Last fall, Sens. Dan Inouye and Daniel Akaka and Rep. Neil Abercrombie, all Democrats, voted against giving Bush the authority to go to war if diplomacy failed. They also voiced reservations about a pre-emptive strike on Iraq in January, when it became apparent Bush was leaning toward war, and again in March, when an invasion was imminent.

Inouye said the war demonstrated the effectiveness of the U.S. military. "I think America can be proud of our armed forces," he said.

But he said the United States must now move quickly to prevent divisions between religious and ethnic factions in Iraq from escalating. "If we don't establish some sort of law and order there we may have a civil war," Inouye said.

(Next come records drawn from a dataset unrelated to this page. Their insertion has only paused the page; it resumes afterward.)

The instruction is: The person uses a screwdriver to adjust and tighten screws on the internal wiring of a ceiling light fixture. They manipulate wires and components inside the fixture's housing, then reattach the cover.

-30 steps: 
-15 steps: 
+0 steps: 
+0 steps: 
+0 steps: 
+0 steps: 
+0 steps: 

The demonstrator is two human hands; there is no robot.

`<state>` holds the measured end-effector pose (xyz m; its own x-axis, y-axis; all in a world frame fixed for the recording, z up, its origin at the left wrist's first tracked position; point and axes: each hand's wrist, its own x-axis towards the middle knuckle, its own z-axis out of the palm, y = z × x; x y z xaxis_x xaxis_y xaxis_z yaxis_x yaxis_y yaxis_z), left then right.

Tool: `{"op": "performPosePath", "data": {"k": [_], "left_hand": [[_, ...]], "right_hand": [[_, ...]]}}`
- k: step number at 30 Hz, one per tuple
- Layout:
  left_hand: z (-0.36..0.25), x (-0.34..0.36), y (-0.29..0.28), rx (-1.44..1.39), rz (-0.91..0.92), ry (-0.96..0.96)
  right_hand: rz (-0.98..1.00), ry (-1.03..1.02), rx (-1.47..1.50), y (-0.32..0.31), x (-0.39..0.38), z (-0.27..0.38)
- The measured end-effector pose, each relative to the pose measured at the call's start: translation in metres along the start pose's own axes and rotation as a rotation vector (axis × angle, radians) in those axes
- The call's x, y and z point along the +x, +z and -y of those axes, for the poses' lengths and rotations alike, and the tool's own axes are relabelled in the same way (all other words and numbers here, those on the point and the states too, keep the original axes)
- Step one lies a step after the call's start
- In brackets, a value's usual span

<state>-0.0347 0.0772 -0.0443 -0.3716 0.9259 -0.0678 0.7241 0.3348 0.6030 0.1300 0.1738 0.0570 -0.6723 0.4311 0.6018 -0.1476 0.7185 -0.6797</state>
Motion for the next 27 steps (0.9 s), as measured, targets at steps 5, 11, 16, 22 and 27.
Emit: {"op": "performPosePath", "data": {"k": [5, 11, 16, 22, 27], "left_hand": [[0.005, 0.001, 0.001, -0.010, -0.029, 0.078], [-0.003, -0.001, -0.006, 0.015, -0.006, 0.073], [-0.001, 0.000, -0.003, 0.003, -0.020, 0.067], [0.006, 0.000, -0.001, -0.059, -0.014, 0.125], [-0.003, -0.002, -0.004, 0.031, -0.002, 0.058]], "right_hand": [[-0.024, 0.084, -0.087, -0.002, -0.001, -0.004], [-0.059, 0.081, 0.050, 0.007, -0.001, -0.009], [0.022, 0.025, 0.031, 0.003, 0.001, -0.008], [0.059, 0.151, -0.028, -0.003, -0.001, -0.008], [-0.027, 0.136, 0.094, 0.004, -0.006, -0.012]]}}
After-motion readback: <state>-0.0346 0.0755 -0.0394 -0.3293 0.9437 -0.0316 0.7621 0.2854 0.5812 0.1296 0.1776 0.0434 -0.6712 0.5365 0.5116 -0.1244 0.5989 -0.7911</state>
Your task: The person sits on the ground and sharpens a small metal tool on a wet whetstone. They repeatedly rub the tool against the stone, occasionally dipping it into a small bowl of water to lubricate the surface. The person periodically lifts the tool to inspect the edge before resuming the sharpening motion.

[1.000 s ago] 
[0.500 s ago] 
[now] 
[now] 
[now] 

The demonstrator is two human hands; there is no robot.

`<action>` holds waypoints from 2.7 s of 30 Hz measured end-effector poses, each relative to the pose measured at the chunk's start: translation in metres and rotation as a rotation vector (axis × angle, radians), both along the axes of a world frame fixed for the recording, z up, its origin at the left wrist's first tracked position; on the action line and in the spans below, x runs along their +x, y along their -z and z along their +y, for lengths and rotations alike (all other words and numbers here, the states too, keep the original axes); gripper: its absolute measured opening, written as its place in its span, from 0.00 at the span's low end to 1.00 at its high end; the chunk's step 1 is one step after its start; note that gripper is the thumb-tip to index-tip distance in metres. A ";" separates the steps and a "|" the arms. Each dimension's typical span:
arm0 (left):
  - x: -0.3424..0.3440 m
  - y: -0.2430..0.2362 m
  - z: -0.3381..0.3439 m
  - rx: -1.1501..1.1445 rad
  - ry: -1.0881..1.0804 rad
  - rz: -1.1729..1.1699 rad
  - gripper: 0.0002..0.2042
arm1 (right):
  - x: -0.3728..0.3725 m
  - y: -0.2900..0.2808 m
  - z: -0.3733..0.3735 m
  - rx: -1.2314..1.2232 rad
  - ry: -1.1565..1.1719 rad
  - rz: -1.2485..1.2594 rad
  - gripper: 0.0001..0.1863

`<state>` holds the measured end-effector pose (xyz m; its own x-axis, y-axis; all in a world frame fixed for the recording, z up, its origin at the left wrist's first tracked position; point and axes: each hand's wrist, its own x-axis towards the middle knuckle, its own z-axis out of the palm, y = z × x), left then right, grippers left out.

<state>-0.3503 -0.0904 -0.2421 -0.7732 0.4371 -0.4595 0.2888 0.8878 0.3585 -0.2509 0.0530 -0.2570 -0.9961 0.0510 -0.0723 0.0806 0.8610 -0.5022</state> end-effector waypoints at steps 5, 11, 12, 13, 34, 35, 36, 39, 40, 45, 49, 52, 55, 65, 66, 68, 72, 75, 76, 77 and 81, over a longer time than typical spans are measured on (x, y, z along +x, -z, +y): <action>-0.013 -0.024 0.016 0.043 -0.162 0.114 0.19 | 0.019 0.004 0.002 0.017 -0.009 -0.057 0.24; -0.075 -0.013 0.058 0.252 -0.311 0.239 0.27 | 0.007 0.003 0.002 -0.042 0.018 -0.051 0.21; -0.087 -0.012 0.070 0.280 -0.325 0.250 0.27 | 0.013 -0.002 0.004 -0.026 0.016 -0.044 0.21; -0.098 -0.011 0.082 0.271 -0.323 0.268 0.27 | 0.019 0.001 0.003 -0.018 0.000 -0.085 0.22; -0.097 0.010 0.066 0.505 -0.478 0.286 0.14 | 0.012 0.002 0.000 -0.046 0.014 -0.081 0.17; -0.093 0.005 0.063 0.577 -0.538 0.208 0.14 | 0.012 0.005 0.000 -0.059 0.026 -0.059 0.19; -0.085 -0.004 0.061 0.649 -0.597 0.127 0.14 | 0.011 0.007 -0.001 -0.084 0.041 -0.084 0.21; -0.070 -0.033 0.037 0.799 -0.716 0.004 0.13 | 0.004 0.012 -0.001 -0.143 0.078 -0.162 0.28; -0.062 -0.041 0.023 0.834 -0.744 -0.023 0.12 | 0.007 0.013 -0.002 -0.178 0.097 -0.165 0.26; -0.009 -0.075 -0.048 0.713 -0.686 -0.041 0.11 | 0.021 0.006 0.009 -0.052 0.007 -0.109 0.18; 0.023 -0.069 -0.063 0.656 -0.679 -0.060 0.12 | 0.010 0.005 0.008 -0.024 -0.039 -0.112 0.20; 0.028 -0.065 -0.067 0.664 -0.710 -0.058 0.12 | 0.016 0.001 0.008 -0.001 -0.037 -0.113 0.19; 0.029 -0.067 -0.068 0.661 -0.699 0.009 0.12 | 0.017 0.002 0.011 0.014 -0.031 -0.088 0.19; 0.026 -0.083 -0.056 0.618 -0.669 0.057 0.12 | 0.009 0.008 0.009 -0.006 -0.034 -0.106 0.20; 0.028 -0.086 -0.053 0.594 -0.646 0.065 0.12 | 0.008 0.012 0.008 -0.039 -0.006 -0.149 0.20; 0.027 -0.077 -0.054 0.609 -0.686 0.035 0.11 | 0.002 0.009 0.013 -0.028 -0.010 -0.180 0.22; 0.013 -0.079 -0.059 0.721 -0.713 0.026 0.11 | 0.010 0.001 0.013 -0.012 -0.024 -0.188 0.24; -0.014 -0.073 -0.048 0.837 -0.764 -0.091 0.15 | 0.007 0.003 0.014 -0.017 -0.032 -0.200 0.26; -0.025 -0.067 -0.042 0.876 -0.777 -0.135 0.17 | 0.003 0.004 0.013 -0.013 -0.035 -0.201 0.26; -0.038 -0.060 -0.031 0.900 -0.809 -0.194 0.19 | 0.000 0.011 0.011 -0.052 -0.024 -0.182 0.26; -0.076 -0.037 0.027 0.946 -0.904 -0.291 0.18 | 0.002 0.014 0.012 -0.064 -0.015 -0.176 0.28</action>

The Bush administration, he said, should also invite other nations, even countries that may have opposed the war, to help with the financial and political responsibility of rebuilding Iraq. "We can't live on this planet by ourselves," Inouye said.

Akaka said Wednesday that he had hoped the State Department would play a broader role than the Defense Department in the aftermath of the war.

Akaka said the Bush administration put more thought into military strategy than into reconstruction. The United States, he said, should have been prepared for, not surprised by, the looting and the resurgence of Islamic fundamentalism that followed the removal of Saddam's government.

Abercrombie yesterday praised the job of U.S. troops, but he said uncertainties remain, such as a workable transition plan.

Case said the United States should withdraw from Iraq as soon as order is restored and the country has been stabilized. Any long-term United States military presence would fuel speculation in international circles that the U.S. is leading a war of occupation, not liberation, he said.